## Work task
Please retype every record exactly as it appears, omitting the pictures.

## Records provided

──────────

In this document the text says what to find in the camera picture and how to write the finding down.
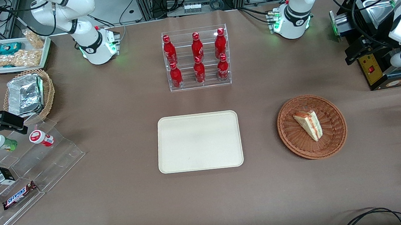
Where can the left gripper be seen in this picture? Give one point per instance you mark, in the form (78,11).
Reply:
(380,36)

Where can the triangular layered sandwich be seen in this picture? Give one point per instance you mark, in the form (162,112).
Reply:
(310,124)

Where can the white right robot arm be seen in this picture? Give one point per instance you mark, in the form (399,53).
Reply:
(81,24)

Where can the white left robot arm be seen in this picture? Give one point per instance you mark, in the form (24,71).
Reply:
(294,0)

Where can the oval tan wicker basket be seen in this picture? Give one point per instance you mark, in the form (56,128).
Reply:
(48,94)

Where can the white snack tray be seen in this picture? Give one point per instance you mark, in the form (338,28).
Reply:
(45,50)

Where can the round brown wicker basket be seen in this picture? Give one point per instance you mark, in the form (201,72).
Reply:
(299,143)

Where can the cream rectangular tray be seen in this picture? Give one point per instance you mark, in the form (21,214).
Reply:
(199,142)

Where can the green white drink bottle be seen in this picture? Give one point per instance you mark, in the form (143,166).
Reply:
(1,142)

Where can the black machine with yellow panel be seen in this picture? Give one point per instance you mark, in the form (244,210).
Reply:
(377,73)

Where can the silver foil container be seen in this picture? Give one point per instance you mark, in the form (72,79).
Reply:
(24,96)

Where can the red white drink bottle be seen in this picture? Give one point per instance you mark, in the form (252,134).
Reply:
(41,138)

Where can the small black box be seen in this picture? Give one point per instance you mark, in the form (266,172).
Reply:
(4,175)

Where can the clear acrylic stepped stand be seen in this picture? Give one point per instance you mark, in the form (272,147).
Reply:
(58,159)

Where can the large clear peanut snack bag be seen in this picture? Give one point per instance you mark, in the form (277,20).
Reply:
(18,59)

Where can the Snickers chocolate bar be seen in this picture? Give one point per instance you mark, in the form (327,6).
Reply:
(19,195)

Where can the teal snack packet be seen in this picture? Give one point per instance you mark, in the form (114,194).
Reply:
(9,47)

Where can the small clear peanut snack bag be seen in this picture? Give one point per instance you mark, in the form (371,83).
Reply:
(35,39)

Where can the red cola bottle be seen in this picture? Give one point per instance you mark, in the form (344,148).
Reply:
(199,73)
(223,70)
(169,51)
(220,44)
(176,77)
(197,48)

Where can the white power strip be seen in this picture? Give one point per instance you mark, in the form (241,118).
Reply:
(192,7)

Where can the clear acrylic bottle rack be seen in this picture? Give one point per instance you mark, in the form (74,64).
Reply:
(184,55)

──────────

## Response
In this document the text says what to find in the camera picture and how to write the finding down.
Where can the left gripper be seen in this picture? Give one point per instance you mark, in the form (78,11).
Reply:
(380,36)

Where can the triangular layered sandwich be seen in this picture? Give one point per instance you mark, in the form (162,112).
Reply:
(310,124)

Where can the white right robot arm be seen in this picture? Give one point per instance you mark, in the form (399,53).
Reply:
(81,24)

Where can the white left robot arm be seen in this picture? Give one point per instance you mark, in the form (24,71).
Reply:
(294,0)

Where can the oval tan wicker basket be seen in this picture? Give one point per instance you mark, in the form (56,128).
Reply:
(48,94)

Where can the white snack tray be seen in this picture? Give one point per instance you mark, in the form (338,28).
Reply:
(45,50)

Where can the round brown wicker basket be seen in this picture? Give one point per instance you mark, in the form (201,72).
Reply:
(299,143)

Where can the cream rectangular tray be seen in this picture? Give one point per instance you mark, in the form (21,214).
Reply:
(199,142)

Where can the green white drink bottle be seen in this picture? Give one point per instance you mark, in the form (143,166).
Reply:
(1,142)

Where can the black machine with yellow panel be seen in this picture? Give one point per instance you mark, in the form (244,210).
Reply:
(377,73)

Where can the silver foil container be seen in this picture? Give one point per instance you mark, in the form (72,79).
Reply:
(24,96)

Where can the red white drink bottle be seen in this picture? Give one point per instance you mark, in the form (252,134).
Reply:
(41,138)

Where can the small black box be seen in this picture? Give one point per instance you mark, in the form (266,172).
Reply:
(4,175)

Where can the clear acrylic stepped stand be seen in this picture? Give one point per instance you mark, in the form (272,147).
Reply:
(58,159)

Where can the large clear peanut snack bag be seen in this picture? Give one point per instance you mark, in the form (277,20).
Reply:
(18,59)

Where can the Snickers chocolate bar be seen in this picture? Give one point per instance you mark, in the form (327,6).
Reply:
(19,195)

Where can the teal snack packet be seen in this picture? Give one point per instance you mark, in the form (114,194).
Reply:
(9,47)

Where can the small clear peanut snack bag be seen in this picture? Give one point per instance you mark, in the form (371,83).
Reply:
(35,39)

Where can the red cola bottle be seen in this picture? Give one point per instance you mark, in the form (344,148).
Reply:
(199,73)
(223,70)
(169,51)
(220,44)
(176,77)
(197,48)

Where can the white power strip be seen in this picture? Give one point per instance you mark, in the form (241,118).
Reply:
(192,7)

Where can the clear acrylic bottle rack be seen in this picture? Give one point per instance you mark, in the form (74,64).
Reply:
(184,55)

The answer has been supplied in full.